_PROBLEM REQUIREMENTS_
Check each line of the listing below for the string "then", and copy the ones that have it.

** Opening DATASET EXTRACT block **

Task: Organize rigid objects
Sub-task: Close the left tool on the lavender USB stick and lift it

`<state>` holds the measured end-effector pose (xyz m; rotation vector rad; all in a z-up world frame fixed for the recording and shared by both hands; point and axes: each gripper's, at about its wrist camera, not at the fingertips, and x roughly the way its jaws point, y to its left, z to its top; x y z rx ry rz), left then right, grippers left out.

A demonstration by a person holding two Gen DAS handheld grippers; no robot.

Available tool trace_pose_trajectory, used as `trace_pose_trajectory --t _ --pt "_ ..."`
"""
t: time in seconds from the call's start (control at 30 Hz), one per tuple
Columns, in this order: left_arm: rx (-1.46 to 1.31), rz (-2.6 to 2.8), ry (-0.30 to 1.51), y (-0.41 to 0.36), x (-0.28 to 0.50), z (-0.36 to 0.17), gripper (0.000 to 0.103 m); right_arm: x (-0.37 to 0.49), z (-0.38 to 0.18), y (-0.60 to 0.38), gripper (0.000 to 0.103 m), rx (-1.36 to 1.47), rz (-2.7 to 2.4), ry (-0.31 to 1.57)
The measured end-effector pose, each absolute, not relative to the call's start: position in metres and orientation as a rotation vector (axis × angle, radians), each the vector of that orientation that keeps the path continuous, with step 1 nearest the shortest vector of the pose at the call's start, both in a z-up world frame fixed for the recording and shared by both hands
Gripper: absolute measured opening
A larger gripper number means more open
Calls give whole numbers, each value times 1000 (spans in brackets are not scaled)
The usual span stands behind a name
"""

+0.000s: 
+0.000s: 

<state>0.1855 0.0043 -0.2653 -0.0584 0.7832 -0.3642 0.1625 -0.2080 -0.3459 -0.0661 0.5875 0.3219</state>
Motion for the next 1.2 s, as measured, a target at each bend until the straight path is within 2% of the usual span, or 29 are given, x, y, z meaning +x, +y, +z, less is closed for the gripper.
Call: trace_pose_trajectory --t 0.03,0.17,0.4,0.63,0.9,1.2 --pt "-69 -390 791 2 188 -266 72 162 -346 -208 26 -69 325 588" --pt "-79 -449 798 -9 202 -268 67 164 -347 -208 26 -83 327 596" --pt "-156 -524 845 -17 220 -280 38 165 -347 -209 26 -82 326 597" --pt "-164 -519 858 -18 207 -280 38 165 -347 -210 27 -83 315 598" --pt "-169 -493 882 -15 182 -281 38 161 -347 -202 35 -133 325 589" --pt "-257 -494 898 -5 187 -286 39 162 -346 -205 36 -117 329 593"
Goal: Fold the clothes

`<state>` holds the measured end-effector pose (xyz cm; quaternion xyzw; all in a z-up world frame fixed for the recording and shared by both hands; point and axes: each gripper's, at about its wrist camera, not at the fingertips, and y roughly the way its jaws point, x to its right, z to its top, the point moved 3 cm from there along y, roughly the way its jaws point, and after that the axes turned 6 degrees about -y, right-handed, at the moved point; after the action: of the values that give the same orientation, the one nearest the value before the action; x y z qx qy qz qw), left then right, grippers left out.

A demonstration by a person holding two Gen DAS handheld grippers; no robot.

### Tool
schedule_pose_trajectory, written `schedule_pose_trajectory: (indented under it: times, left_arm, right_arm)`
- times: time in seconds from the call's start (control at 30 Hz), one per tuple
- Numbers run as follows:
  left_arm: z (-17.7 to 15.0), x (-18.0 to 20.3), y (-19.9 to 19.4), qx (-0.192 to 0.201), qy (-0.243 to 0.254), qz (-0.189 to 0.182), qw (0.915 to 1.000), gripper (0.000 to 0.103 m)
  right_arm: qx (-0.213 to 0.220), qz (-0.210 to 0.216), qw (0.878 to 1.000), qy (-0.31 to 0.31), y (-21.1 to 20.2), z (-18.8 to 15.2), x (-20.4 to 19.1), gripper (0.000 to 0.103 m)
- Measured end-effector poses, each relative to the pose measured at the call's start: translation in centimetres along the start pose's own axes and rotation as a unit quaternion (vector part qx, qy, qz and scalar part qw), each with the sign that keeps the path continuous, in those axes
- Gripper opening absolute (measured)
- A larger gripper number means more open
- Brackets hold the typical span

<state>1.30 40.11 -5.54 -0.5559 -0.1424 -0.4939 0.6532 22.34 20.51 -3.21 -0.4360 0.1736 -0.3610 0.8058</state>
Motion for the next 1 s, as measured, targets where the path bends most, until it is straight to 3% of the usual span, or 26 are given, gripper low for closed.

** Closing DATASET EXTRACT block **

_ANSWER TO THE EXERCISE_
`<state>` holds the measured end-effector pose (xyz m; rotation vector rad; all in a z-up world frame fixed for the recording and shared by both hands; point and axes: each gripper's, at about its wrist camera, not at the fingertips, and x roughly the way its jaws point, y to its left, z to its top; x y z rx ry rz), left then right, grippers left out.
`<state>` holds the measured end-effector pose (xyz cm; quaternion xyzw; all in a z-up world frame fixed for the recording and shared by both hands; point and axes: each gripper's, at about its wrist camera, not at the fingertips, and y roughly the way its jaws point, x to its right, z to its top, the point moved 3 cm from there along y, roughly the way its jaws point, and after that the axes turned 6 degrees about -y, right-handed, at the moved point; after the action: of the values that give the same orientation, the one nearest the value before the action; x y z qx qy qz qw), left then right, grippers left out.

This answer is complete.